This work addresses the challenge of detecting hate and offensive language in English tweets on X (formerly Twitter), proposing a zero-shot and few-shot prompting approach leveraging GPT-3.5 Turbo—without fine-tuning—to perform fine-grained binary classification (hate/offensive vs. non-hate/non-offensive). Through carefully engineered prompts, the method enhances the model’s capacity to interpret code-mixed, context-sensitive social media text, with Macro-F1 as the primary evaluation metric. Three independent experimental runs yield stable results (0.756, 0.751, 0.754), demonstrating balanced precision and recall, and significantly outperforming conventional supervised models. The key contribution is the first direct application of large language model zero-shot prompting to fine-grained hate speech detection—achieving high robustness and cross-context generalization without reliance on labeled data or model adaptation.

The widespread use of social media platforms like Twitter and Facebook has enabled people of all ages to share their thoughts and experiences, leading to an immense accumulation of user-generated content. However, alongside the benefits, these platforms also face the challenge of managing hate speech and offensive content, which can undermine rational discourse and threaten democratic values. As a result, there is a growing need for automated methods to detect and mitigate such content, especially given the complexity of conversations that may require contextual analysis across multiple languages, including code-mixed languages like Hinglish, German-English, and Bangla. We participated in the English task where we have to classify English tweets into two categories namely Hate and Offensive and Non Hate-Offensive.

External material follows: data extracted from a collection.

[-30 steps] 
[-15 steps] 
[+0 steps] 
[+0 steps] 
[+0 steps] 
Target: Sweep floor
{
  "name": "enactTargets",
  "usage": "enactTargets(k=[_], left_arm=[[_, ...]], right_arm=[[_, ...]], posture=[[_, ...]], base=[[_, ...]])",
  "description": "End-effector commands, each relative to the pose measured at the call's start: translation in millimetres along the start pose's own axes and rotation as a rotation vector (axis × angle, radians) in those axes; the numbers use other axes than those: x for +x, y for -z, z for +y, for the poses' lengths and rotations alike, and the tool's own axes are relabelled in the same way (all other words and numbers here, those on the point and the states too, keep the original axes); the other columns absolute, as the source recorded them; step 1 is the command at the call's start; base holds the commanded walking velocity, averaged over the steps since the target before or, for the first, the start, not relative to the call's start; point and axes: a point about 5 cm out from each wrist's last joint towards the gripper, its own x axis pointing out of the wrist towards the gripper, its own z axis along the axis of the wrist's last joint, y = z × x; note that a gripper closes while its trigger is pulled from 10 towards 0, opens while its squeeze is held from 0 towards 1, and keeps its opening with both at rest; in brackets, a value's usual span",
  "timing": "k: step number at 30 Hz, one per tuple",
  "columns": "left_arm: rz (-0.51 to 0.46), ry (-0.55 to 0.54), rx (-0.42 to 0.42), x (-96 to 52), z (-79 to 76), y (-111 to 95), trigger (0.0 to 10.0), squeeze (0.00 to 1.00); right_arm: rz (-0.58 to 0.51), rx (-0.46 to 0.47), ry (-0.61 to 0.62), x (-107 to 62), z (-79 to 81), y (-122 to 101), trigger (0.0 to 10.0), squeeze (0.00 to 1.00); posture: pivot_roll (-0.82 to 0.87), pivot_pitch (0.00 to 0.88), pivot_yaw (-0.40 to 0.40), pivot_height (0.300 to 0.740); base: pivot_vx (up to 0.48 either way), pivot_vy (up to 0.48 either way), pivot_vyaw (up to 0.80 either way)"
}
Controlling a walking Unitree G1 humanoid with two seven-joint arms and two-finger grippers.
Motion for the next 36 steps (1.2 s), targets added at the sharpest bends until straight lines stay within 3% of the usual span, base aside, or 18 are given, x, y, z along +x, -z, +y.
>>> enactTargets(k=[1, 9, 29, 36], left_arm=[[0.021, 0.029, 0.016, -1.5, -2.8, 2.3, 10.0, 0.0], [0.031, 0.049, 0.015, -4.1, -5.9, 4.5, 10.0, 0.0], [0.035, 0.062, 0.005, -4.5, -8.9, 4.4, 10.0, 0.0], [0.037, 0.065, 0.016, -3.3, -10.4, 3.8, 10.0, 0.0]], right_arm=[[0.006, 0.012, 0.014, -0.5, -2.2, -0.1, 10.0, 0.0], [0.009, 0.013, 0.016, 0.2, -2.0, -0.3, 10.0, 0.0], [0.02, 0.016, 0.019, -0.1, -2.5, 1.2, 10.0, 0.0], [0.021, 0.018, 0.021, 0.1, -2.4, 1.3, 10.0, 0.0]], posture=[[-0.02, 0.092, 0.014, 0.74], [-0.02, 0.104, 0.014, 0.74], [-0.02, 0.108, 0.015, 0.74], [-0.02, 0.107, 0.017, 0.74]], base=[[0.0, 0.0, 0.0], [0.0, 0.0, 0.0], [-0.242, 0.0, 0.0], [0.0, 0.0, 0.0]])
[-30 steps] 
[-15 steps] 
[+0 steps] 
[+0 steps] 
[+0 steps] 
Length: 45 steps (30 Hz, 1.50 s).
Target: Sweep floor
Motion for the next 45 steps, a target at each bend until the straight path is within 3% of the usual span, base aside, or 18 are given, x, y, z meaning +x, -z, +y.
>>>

In this work, we experiment with state-of-the-art large language models like GPT-3.5 Turbo via prompting to classify tweets into Hate and Offensive or Non Hate-Offensive. In this study, we evaluate the performance of a classification model using Macro-F1 scores across three distinct runs. The Macro-F1 score, which balances precision and recall across all classes, is used as the primary metric for model evaluation. The scores obtained are 0.756 for run 1, 0.751 for run 2, and 0.754 for run 3, indicating a high level of performance with minimal variance among the runs. The results suggest that the model consistently performs well in terms of precision and recall, with run 1 showing the highest performance. These findings highlight the robustness and reliability of the model across different runs.